For Evesham Giyt the news of Rina’s pregnancy took considerable thinking over. He had dreamed many dreams in his life, but not one of those dreams, ever, had been about fatherhood.
Giyt didn’t find the prospect overwhelming, quite, but it was certainly well and truly whelming. It contained so many consequences and ramifications: The raising of a kid. The changing of its diapers. Teaching it the facts of life. Teaching it how to throw a ball. Carving the bird at the head of the table at Sunday dinners, with the wife at the other end and the kid in between (or might it not be the kids, plural? because once you started on that track, didn’t it get harder and harder to stop?). Babysitters; school; helping with homework; nursing through usual childhood diseases. The list was endless, because this baby business wasn’t one of those things you could just grit your teeth and get through. It entailed a total reconsideration of your whole life, and it was permanent—or at least it was likely to last as long as Giyt himself did. What it came to was a whole and totally demanding new career, and Giyt was a long way from sure how he felt about it. Sometimes he glowered dismally at the wall as he thought of all that time taken up. Sometimes he felt a curious and wholly unexpected thrill of excitement.

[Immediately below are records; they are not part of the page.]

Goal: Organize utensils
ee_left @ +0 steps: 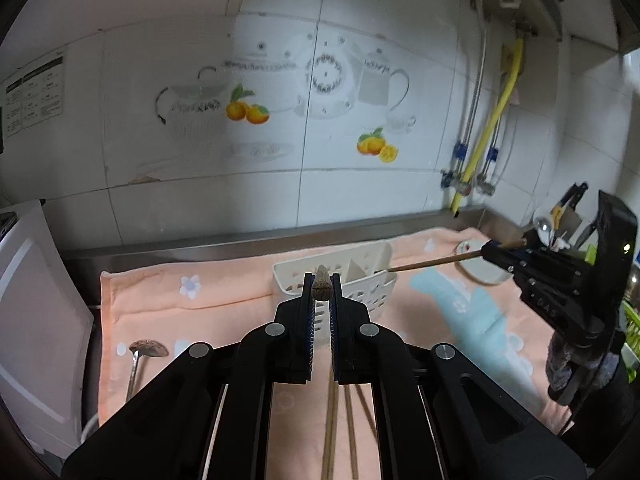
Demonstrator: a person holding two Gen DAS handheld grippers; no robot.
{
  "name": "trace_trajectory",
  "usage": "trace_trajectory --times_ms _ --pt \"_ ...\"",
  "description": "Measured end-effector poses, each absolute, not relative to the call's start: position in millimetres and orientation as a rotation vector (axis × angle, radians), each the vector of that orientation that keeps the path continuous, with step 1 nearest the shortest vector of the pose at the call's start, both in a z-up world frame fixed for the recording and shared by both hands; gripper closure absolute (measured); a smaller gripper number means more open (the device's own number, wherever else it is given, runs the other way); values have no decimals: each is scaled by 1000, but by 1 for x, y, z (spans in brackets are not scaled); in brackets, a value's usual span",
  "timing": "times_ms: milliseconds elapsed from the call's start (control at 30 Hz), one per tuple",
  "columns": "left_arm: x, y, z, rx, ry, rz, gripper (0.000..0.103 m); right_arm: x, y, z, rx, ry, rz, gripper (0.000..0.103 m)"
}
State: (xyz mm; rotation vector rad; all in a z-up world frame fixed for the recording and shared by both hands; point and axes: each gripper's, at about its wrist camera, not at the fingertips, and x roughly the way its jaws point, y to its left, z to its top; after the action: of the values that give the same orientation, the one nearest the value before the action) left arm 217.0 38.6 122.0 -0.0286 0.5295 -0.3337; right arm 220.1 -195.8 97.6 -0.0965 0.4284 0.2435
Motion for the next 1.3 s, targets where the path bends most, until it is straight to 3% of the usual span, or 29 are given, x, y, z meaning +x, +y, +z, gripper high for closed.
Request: trace_trajectory --times_ms 733,967,1300 --pt "298 30 90 -116 687 -328 96 297 -191 93 -28 554 254 96" --pt "292 35 89 -132 649 -336 95 291 -197 93 -23 519 249 81" --pt "260 39 84 -115 610 -330 95 242 -203 89 -38 462 266 77"
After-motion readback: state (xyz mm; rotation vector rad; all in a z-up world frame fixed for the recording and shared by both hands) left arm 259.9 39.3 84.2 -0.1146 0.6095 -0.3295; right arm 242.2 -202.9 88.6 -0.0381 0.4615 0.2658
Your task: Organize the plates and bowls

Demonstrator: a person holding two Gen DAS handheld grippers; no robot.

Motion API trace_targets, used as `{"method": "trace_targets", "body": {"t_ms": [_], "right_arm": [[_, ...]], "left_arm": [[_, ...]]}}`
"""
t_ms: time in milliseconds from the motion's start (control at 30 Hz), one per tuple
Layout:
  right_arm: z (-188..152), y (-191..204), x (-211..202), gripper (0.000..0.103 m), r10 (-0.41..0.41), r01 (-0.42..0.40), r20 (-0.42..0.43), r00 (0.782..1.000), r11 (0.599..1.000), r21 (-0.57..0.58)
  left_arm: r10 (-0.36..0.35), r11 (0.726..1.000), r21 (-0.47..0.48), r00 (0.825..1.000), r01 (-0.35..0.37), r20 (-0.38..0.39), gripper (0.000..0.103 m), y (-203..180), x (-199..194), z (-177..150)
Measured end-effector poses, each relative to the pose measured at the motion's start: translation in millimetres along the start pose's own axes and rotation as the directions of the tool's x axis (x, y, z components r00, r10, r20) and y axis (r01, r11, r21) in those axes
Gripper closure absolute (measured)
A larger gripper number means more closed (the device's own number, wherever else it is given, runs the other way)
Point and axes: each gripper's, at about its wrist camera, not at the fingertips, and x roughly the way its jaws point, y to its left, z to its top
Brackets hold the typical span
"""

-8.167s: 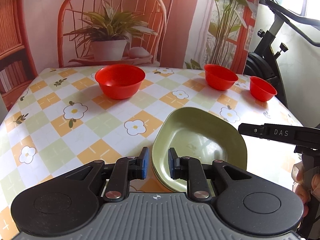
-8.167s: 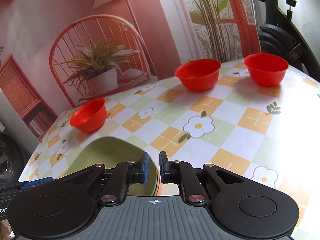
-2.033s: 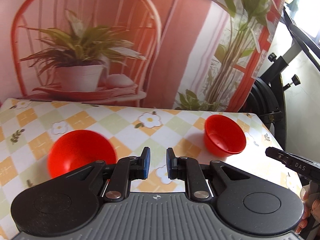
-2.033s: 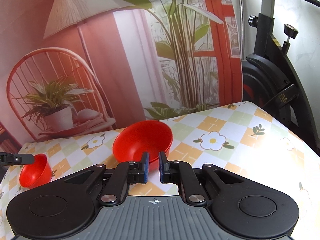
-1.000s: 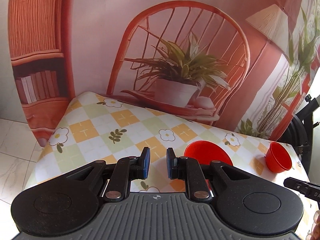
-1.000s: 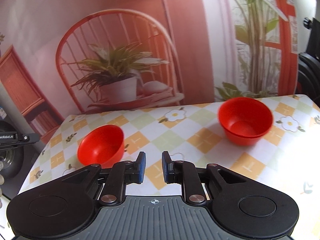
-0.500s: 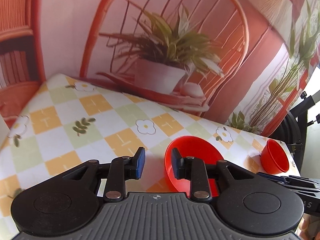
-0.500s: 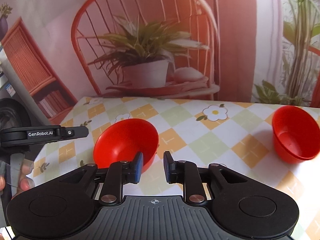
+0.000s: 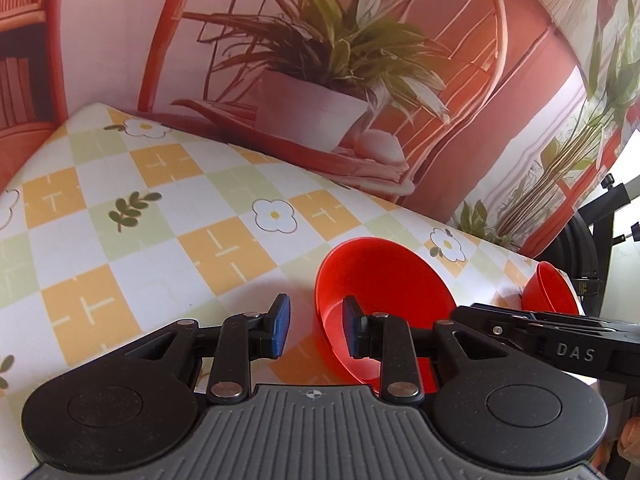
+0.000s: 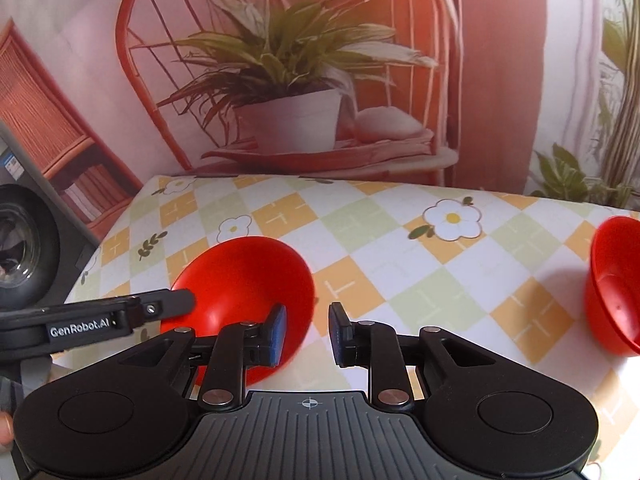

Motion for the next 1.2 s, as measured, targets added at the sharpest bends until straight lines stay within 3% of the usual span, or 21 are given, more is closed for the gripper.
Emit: {"method": "trace_targets", "body": {"t_ms": [300, 367, 433, 533, 633, 867, 1200], "right_arm": [[-0.4, -0.9, 11.3, 0.084, 0.007, -0.005, -0.038, 0.999, 0.999, 0.038], [-1.0, -0.6, 11.4, 0.086, 0.01, -0.008, -0.038, 0.999, 0.999, 0.037], [-1.9, 0.1, 11.6, 0.09, 0.012, -0.01, -0.039, 0.999, 0.999, 0.033], [-3.4, 1.6, 10.2, 0.092, 0.015, -0.014, -0.037, 0.999, 0.999, 0.034], [-4.5, 3.4, 5.5, 0.093, 0.022, -0.02, -0.036, 0.999, 0.999, 0.042], [-5.8, 5.9, -23.9, 0.093, 0.05, -0.05, 0.013, 0.999, 0.998, 0.044], [-18.6, -11.4, -88.7, 0.093, 0.05, -0.056, 0.1, 0.994, 0.997, 0.054]], "left_arm": [[-0.027, 0.999, -0.042, 1.0, 0.026, -0.015, 0.075, 2.6, 5.7, -3.7], [-0.03, 0.998, -0.047, 0.999, 0.029, -0.019, 0.077, 4.0, 6.2, -4.8], [-0.03, 0.999, -0.046, 0.999, 0.029, -0.021, 0.086, 4.3, 6.7, -5.1], [-0.061, 0.997, -0.04, 0.998, 0.06, -0.022, 0.087, 3.4, 6.0, -5.0], [-0.044, 0.999, -0.024, 0.999, 0.043, -0.021, 0.087, -0.8, 1.7, -5.3], [-0.034, 0.999, 0.011, 0.999, 0.034, 0.005, 0.087, -13.7, -23.0, 0.9], [-0.05, 0.995, 0.086, 0.999, 0.048, 0.018, 0.087, -61.1, -56.7, -2.4]]}}
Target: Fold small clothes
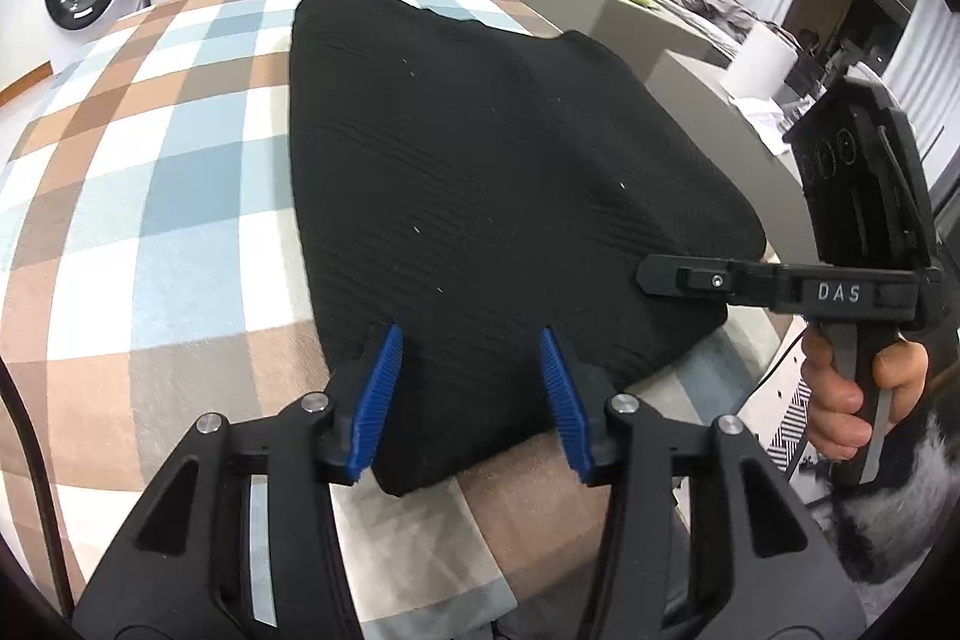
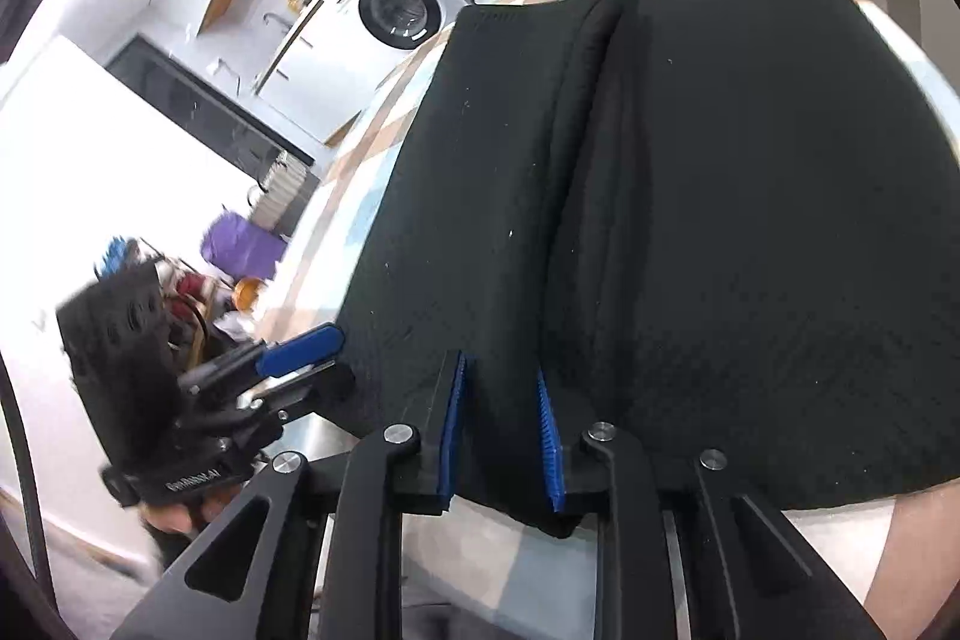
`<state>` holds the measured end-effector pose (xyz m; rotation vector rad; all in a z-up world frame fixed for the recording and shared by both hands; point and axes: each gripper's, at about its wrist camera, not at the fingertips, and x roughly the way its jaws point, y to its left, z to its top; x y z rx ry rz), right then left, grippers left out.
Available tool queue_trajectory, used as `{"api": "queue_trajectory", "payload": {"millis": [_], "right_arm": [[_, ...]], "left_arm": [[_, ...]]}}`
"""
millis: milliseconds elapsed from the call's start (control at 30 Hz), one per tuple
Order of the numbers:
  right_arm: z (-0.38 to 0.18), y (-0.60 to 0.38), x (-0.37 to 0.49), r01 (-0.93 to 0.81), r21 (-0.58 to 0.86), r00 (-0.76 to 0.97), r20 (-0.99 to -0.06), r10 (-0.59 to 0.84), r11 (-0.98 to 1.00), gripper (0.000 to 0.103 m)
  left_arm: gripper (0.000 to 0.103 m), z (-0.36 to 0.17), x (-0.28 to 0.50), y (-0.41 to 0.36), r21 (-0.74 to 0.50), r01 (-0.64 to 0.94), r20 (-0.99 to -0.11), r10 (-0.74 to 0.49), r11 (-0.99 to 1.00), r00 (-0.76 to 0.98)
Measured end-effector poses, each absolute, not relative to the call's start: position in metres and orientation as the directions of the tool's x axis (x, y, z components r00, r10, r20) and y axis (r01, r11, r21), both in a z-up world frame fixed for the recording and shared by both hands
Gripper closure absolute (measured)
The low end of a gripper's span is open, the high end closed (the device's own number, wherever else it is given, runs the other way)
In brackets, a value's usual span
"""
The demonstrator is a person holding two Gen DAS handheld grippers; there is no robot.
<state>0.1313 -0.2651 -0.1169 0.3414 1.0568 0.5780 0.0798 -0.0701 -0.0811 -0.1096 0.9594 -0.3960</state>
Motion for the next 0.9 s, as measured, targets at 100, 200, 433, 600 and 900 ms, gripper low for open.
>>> {"api": "queue_trajectory", "payload": {"millis": [100,200,433,600,900], "right_arm": [[-0.105,-0.254,0.129,-0.331,0.433,0.41,-0.734,0.541,0.838,0.092],[-0.085,-0.251,0.124,-0.363,0.382,0.455,-0.723,0.52,0.85,0.092],[-0.11,-0.257,0.132,-0.317,0.344,0.39,-0.802,0.452,0.884,0.092],[-0.101,-0.273,0.132,-0.3,0.386,0.389,-0.786,0.481,0.872,0.088],[-0.113,-0.287,0.167,-0.194,0.507,0.4,-0.74,0.54,0.84,0.054]], "left_arm": [[0.058,-0.083,0.08,-0.072,-0.262,0.274,-0.778,-0.37,0.925,0.507],[0.058,-0.08,0.079,-0.071,-0.26,0.273,-0.774,-0.369,0.926,0.514],[0.058,-0.085,0.075,-0.069,-0.263,0.27,-0.777,-0.369,0.926,0.51],[0.058,-0.083,0.075,-0.064,-0.271,0.263,-0.776,-0.372,0.926,0.51],[0.058,-0.083,0.085,-0.037,-0.332,0.157,-0.766,-0.363,0.93,0.53]]}}
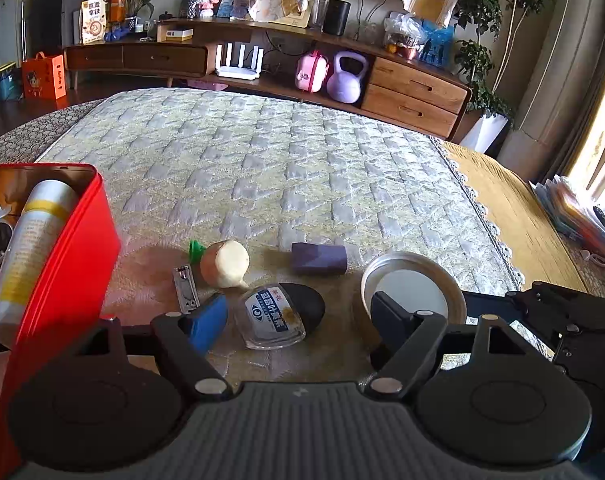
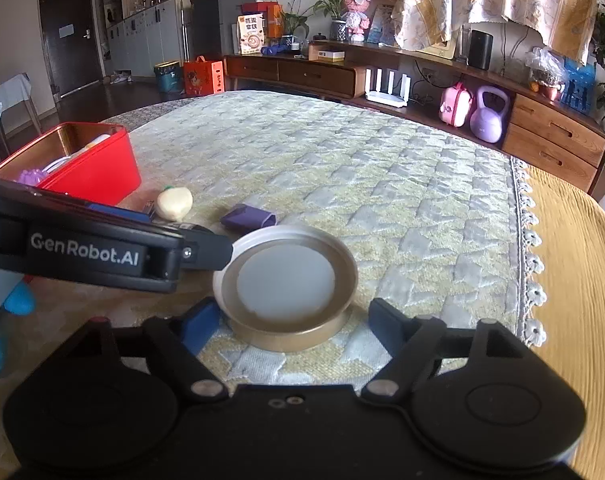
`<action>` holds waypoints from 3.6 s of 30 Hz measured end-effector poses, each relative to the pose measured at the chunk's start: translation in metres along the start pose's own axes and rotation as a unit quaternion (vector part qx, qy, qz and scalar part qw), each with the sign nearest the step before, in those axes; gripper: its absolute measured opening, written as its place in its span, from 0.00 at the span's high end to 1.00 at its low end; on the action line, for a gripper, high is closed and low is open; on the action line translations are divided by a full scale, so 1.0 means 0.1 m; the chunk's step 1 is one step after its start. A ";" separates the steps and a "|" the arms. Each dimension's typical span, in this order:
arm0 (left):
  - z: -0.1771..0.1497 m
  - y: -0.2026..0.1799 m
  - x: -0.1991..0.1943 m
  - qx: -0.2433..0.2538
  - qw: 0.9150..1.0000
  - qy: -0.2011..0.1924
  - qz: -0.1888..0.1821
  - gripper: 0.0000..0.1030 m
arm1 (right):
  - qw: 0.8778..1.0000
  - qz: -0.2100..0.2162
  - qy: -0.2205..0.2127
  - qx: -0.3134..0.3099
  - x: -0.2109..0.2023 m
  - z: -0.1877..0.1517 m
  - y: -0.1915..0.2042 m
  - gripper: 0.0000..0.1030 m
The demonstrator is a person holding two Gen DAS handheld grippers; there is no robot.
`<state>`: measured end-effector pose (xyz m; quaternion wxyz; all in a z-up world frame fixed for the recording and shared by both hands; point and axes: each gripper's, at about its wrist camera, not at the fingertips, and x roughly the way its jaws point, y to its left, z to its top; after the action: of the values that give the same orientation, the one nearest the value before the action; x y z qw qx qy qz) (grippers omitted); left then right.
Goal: Organize rigid objects
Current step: 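Lower the left gripper to the clear round container while the right gripper approaches the gold-rimmed lid, then close the left gripper on the clear container while the right gripper grasps the gold-rimmed lid, then carry the clear container and gold-rimmed lid toward the red tin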
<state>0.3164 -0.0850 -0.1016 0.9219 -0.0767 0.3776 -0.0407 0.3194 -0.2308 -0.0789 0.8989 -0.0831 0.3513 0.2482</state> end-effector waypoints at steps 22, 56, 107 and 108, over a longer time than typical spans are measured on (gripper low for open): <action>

He wasn’t even really sure how Rina felt about it. Oh, she was conspicuously happy about being pregnant, sure. She smiled a lot, kissed him a lot, went out of her way to find excuses to mind the neighbor kids for Matya and Lupe a lot. But how did pregnancy feel? He kept stealing glances at Rina when she was looking the other way to see if she showed any signs of—of what? Of morning sickness? Of strange food cravings? Actually, of being different in any detectable way at all. He couldn’t find any such signs. Except for this boundless affectionate cheer—not all that different from her usual state—she was just the same as ever. She kept right on with her studies and her volunteer work at the human hospital and her attempts to coax the bizarre plants in their front yard to produce flowers. She hadn’t changed a thing.